En conversación con Las Últimas Noticias, el actual comentarista deportivo reconoció que en un principio no tomó en serio la propuesta. “Al principio pensé que era una broma. Entiendo que la idea nació por un exconcejal o exvecino. Yo viví hartos años en Bellavista con Subida El Encanto y siempre me topaba con los vecinos, siempre buenas migas”, relató.

Sin embargo, con el paso de los días comprendió que la iniciativa era real y decidió valorarla como una muestra de afecto tras su recordado paso por los Ruleteros.
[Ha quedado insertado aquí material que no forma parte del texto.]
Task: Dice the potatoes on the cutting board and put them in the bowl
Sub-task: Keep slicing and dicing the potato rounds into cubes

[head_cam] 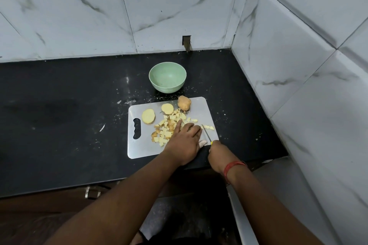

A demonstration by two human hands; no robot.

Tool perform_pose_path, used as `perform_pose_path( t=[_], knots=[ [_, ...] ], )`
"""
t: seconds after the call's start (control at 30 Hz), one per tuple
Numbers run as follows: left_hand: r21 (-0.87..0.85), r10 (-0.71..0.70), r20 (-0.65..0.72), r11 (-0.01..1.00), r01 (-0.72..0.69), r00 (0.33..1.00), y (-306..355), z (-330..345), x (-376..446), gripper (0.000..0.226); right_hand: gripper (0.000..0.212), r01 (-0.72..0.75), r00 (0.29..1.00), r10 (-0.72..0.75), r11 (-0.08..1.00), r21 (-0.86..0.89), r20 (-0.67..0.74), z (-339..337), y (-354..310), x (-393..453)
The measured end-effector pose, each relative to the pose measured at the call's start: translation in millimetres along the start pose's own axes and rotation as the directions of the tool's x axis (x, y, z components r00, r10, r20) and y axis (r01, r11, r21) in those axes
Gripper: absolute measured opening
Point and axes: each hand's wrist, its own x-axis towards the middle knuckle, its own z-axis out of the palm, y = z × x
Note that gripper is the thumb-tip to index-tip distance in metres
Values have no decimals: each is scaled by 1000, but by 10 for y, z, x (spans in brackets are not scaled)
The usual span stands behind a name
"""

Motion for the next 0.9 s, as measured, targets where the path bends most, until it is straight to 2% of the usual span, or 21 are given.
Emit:
perform_pose_path(
  t=[0.13,0.3,0.4,0.53,0.63,0.7,0.9],
  knots=[
    [4,0,-57,1000,0,998,33,31,5,81,25,16,999,-18,999,30,37,13,38,-34],
    [36,-10,-89,999,13,996,39,68,7,72,12,23,997,-28,998,63,73,96,212,-218],
    [41,2,-140,999,4,990,55,67,14,69,11,33,998,-43,982,184,50,15,319,-257],
    [60,77,-238,996,-65,968,76,68,88,62,20,46,997,-15,917,397,-81,-147,433,-226],
    [98,248,-179,967,-233,952,124,76,242,61,22,49,989,25,881,471,-149,-243,482,-144],
    [145,310,-131,946,-291,942,153,84,341,57,21,42,988,40,865,501,-151,-276,501,-95],
    [183,286,-133,948,-260,949,-31,48,281,57,20,33,994,26,858,513,-108,-246,539,-20]
  ],
)
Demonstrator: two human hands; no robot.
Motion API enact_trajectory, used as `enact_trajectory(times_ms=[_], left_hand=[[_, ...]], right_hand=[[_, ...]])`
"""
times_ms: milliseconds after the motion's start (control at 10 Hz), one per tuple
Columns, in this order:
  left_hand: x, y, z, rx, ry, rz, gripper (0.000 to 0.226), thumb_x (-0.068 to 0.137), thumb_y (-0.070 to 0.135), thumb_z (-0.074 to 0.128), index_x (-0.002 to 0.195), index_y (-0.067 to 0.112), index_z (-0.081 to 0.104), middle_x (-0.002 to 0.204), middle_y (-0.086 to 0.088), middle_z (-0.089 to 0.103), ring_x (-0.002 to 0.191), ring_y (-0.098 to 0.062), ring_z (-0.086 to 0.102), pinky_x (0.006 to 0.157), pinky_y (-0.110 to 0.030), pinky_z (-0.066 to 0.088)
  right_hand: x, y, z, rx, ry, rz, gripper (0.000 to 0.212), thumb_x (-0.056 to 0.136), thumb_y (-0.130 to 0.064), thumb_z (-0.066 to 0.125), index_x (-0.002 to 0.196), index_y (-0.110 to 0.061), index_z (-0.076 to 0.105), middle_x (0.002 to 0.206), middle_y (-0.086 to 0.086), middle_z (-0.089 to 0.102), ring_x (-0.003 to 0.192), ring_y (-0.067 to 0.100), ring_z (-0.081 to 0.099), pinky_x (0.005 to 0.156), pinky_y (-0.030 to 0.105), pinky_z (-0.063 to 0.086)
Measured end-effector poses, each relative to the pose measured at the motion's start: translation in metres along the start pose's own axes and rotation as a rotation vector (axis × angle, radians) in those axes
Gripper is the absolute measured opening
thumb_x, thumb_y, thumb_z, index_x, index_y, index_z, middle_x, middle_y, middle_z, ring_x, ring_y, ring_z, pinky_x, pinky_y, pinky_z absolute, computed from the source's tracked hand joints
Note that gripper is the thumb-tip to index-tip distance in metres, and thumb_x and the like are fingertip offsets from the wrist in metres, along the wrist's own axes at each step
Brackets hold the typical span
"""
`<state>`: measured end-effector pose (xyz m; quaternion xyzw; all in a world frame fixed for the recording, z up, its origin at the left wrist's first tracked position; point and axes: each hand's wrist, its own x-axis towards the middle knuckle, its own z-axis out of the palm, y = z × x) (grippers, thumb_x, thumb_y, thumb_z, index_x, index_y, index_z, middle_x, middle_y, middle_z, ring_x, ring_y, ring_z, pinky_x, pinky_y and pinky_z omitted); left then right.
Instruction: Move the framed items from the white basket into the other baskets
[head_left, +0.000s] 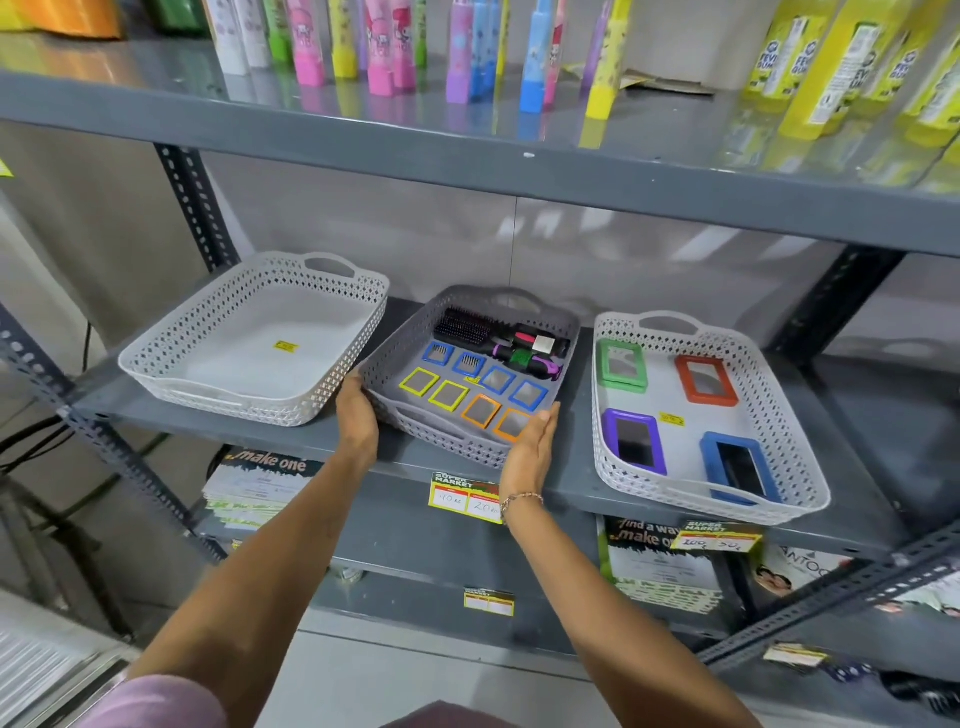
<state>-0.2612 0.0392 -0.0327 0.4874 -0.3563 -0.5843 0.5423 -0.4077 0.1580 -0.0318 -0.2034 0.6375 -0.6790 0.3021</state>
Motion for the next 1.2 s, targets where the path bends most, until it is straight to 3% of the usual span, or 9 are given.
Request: enact_trajectory(times_ms=[100,200,300,500,800,1000,1100,1200], left_hand=[[-0.015,-0.006,0.004,0.038,0.007,0.017,0.037,0.100,0.033,0.030,0.102,0.020,0.065,0.104,0.001,0.067,0.090,-0.007,0.062,0.077,-0.016,0.046],[-0.029,-0.016,0.006,0.039,-0.029,0.042,0.050,0.102,0.041,0.026,0.130,0.010,0.054,0.130,-0.001,0.057,0.118,-0.013,0.052,0.103,-0.025,0.036],[-0.041,-0.021,0.008,0.046,-0.029,0.029,0.058,0.102,0.045,0.023,0.143,0.007,0.038,0.147,-0.005,0.042,0.134,-0.016,0.038,0.115,-0.034,0.024],[-0.059,-0.026,0.012,0.059,0.001,0.018,0.058,0.102,0.044,0.022,0.147,0.007,0.026,0.154,-0.005,0.030,0.140,-0.015,0.026,0.117,-0.030,0.016],[-0.069,-0.021,0.010,0.095,-0.022,0.010,0.058,0.101,0.046,0.022,0.148,0.011,0.024,0.155,-0.003,0.027,0.140,-0.015,0.024,0.111,-0.026,0.015],[-0.071,-0.013,0.005,0.170,-0.039,-0.018,0.061,0.100,0.051,0.020,0.148,0.013,0.027,0.154,-0.004,0.030,0.140,-0.019,0.026,0.115,-0.034,0.016],[-0.078,-0.008,0.004,0.362,-0.044,0.130,0.059,0.101,0.047,0.020,0.149,0.012,0.021,0.157,-0.006,0.021,0.144,-0.019,0.018,0.117,-0.034,0.011],[-0.093,0.000,0.008,0.555,-0.069,0.430,0.058,0.102,0.039,0.020,0.150,0.008,0.011,0.159,-0.008,0.010,0.146,-0.016,0.002,0.119,-0.034,0.004]], right_hand=[[0.011,-0.004,-0.011,0.043,0.034,0.016,0.053,0.101,-0.042,0.022,0.150,-0.023,0.018,0.158,-0.006,0.021,0.145,0.012,0.021,0.108,0.019,0.016],[0.020,-0.006,-0.023,0.054,0.044,0.018,0.051,0.102,-0.037,0.023,0.149,-0.020,0.023,0.157,-0.003,0.023,0.145,0.012,0.022,0.108,0.019,0.016],[0.024,-0.007,-0.031,0.057,0.047,0.029,0.049,0.102,-0.036,0.024,0.148,-0.021,0.026,0.156,-0.003,0.026,0.144,0.014,0.024,0.114,0.025,0.017],[0.028,-0.010,-0.042,0.070,0.074,0.023,0.048,0.102,-0.032,0.024,0.147,-0.015,0.029,0.155,0.000,0.029,0.144,0.016,0.025,0.116,0.028,0.017],[0.023,-0.013,-0.045,0.045,0.073,0.033,0.049,0.102,-0.034,0.023,0.147,-0.016,0.029,0.156,0.000,0.028,0.144,0.016,0.024,0.116,0.028,0.017],[0.008,-0.021,-0.048,-0.036,0.090,0.031,0.055,0.100,-0.043,0.023,0.146,-0.014,0.032,0.154,0.006,0.033,0.142,0.022,0.030,0.115,0.031,0.020],[-0.008,-0.020,-0.053,-0.214,0.098,-0.127,0.052,0.102,-0.036,0.022,0.146,-0.010,0.031,0.154,0.008,0.032,0.143,0.021,0.029,0.114,0.024,0.018],[-0.026,-0.021,-0.060,-0.385,-0.011,-0.357,0.051,0.102,-0.031,0.024,0.149,-0.010,0.022,0.159,0.003,0.021,0.146,0.014,0.017,0.114,0.016,0.008]])
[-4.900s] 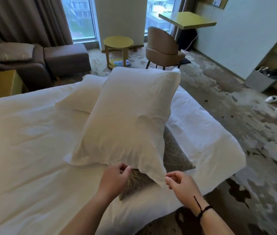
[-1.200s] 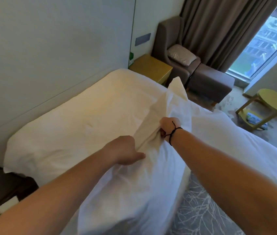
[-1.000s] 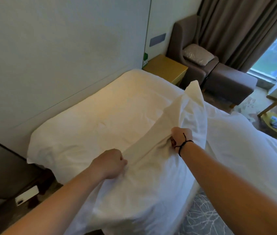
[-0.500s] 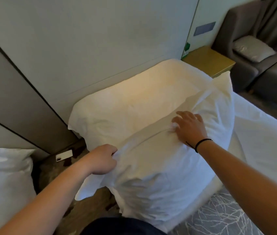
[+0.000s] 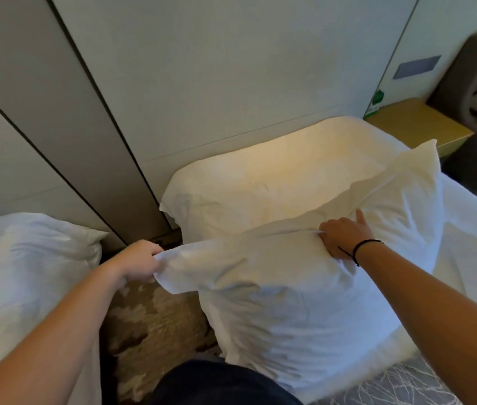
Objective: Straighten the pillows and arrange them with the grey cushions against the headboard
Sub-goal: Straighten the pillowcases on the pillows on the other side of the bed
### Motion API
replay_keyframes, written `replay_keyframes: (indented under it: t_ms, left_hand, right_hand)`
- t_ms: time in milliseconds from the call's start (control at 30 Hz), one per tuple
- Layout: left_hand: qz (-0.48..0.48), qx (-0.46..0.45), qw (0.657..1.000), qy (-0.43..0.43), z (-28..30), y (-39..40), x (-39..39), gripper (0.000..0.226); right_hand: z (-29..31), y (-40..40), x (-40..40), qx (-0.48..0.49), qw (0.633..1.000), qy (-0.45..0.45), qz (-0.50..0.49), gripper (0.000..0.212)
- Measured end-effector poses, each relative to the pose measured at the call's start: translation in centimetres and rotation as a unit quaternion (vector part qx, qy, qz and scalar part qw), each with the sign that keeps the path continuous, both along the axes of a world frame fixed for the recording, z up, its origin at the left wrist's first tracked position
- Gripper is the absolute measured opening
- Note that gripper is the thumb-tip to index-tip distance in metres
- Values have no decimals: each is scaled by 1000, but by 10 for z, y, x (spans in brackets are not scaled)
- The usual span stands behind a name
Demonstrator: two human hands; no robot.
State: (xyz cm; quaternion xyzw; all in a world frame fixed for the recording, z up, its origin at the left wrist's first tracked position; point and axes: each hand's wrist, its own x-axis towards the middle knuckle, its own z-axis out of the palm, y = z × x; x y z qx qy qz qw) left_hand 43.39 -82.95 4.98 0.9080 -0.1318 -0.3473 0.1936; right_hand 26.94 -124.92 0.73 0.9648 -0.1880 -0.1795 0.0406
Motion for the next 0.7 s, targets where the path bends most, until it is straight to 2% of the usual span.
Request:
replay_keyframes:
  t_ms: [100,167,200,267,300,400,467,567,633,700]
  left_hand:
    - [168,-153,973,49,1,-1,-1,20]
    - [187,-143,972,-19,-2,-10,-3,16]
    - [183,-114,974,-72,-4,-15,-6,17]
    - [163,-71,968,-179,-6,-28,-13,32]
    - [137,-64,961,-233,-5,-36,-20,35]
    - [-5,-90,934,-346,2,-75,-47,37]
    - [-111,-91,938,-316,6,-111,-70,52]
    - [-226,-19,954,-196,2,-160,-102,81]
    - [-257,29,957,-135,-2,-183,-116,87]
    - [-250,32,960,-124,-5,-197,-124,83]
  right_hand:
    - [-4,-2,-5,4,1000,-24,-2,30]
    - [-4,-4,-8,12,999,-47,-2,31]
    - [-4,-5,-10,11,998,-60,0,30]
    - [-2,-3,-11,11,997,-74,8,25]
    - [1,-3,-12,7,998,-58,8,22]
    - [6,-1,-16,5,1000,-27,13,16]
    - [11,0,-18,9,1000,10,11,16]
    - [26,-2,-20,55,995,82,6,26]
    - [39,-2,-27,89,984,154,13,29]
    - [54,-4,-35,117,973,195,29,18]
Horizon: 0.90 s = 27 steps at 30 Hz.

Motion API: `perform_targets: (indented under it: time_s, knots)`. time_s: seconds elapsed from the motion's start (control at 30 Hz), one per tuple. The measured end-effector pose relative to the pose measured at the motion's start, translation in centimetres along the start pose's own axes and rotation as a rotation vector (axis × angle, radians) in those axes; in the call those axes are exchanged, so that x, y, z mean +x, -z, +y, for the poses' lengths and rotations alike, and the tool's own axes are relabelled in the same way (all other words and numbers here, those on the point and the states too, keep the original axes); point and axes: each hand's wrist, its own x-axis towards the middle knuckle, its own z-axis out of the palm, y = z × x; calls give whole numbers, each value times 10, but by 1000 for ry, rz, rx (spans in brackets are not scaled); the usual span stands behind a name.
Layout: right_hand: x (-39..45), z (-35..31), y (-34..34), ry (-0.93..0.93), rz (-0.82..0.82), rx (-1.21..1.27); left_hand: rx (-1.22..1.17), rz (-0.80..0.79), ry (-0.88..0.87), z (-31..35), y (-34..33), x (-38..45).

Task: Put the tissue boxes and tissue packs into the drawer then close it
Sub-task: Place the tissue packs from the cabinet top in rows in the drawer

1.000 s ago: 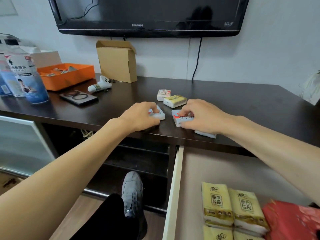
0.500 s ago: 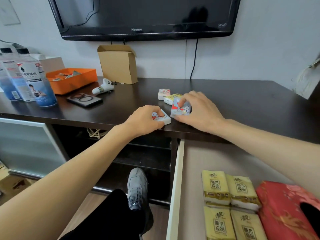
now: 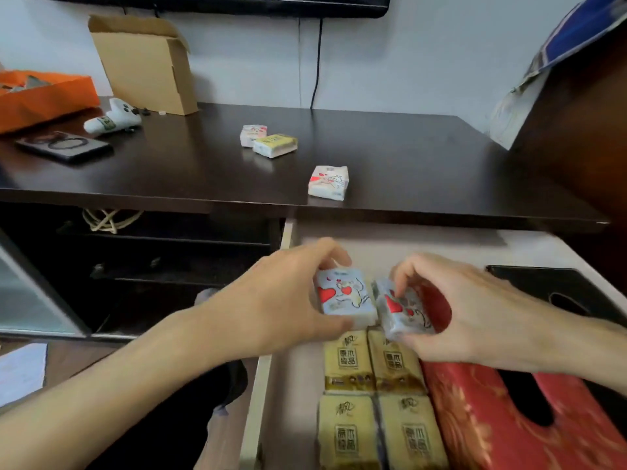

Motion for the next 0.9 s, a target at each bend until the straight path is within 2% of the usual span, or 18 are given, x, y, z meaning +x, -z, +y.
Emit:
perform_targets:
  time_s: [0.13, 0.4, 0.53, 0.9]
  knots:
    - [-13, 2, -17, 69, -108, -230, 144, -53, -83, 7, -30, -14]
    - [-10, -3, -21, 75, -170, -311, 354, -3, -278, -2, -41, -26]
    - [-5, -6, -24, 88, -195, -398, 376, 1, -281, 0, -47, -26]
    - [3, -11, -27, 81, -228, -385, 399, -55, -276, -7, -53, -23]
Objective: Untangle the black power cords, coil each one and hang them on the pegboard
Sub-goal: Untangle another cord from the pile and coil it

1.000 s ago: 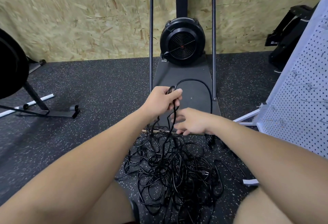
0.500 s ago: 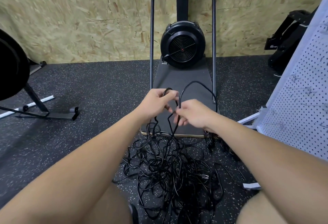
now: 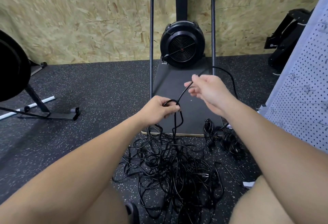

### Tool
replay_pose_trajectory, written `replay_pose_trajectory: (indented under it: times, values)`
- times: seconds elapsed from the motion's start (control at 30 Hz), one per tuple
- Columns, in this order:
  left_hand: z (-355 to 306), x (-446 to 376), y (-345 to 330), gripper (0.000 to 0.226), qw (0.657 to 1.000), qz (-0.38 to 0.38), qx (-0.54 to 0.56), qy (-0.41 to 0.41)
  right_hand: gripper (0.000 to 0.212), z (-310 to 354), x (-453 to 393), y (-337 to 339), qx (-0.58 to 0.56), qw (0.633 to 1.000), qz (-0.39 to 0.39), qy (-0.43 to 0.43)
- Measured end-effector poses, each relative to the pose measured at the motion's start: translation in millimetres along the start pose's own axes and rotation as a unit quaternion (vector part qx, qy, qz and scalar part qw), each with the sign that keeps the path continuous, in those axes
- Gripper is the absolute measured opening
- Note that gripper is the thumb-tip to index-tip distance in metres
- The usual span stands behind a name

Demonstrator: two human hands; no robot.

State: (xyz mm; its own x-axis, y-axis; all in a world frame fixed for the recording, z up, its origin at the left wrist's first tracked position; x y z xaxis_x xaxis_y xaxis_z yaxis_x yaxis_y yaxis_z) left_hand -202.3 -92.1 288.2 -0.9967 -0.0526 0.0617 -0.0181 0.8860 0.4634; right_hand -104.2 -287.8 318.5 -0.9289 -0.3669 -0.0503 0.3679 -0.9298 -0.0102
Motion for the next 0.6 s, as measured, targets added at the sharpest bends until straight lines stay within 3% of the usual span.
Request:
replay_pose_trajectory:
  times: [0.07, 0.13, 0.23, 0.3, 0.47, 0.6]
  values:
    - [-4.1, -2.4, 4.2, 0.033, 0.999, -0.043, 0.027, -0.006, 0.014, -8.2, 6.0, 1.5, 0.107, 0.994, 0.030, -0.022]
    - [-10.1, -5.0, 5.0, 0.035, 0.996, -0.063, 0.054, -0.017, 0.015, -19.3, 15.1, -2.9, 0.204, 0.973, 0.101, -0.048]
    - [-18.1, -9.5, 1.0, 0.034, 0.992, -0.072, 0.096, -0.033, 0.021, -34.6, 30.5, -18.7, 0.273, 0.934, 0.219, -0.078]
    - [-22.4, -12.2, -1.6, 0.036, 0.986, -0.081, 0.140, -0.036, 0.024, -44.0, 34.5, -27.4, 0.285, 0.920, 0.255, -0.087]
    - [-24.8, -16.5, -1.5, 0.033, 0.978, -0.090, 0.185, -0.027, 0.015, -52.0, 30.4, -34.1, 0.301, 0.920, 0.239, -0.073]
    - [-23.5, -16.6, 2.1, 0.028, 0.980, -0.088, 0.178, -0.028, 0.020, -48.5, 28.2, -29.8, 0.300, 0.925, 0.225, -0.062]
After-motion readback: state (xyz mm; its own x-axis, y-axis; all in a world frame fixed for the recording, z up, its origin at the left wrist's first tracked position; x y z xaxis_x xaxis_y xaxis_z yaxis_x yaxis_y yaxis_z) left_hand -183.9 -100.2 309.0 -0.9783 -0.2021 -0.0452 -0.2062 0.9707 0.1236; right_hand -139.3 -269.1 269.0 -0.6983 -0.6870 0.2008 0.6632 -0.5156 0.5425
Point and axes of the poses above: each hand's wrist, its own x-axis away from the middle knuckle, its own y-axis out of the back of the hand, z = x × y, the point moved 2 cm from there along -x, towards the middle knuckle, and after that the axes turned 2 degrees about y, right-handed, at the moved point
Después caché que la gente era seria y lo tomé como tal. Es un halago más que cualquier otra cosa”, afirmó el exguardameta, quien mantiene un fuerte vínculo con el balneario viñamarino.

El exportero en Everton.
Johnny Herrera. El exportero en Everton.

Pese a que asegura sentirse “muy sureño” y recuerda con orgullo sus orígenes en Angol, Herrera reconoció que ha echado raíces en Reñaca: “No me considero viñamarino, soy de Angol, nacido y criado. Pero la familia de mi ex estaba allá y mi hijo Bruno también. Nos arraigamos en Reñaca, llevamos mucho tiempo y, aunque no me considero viñamarino, pretendo morirme en Reñaca también”.

El ídolo azul considera que el cariño de los vecinos responde tanto a su identificación con Everton como a la relación que ha construido fuera de las canchas.

“Creo que es por un todo. Estoy hasta en una comunidad de perros perdidos en Reñaca. Salgo a caminar a todos lados. Obviamente también está el arraigo por el hecho de haber sido el arquero del último Everton campeón. Cuando me dieron la opción de ir a Everton la primera vez ni siquiera pensé otra alternativa”, cerró.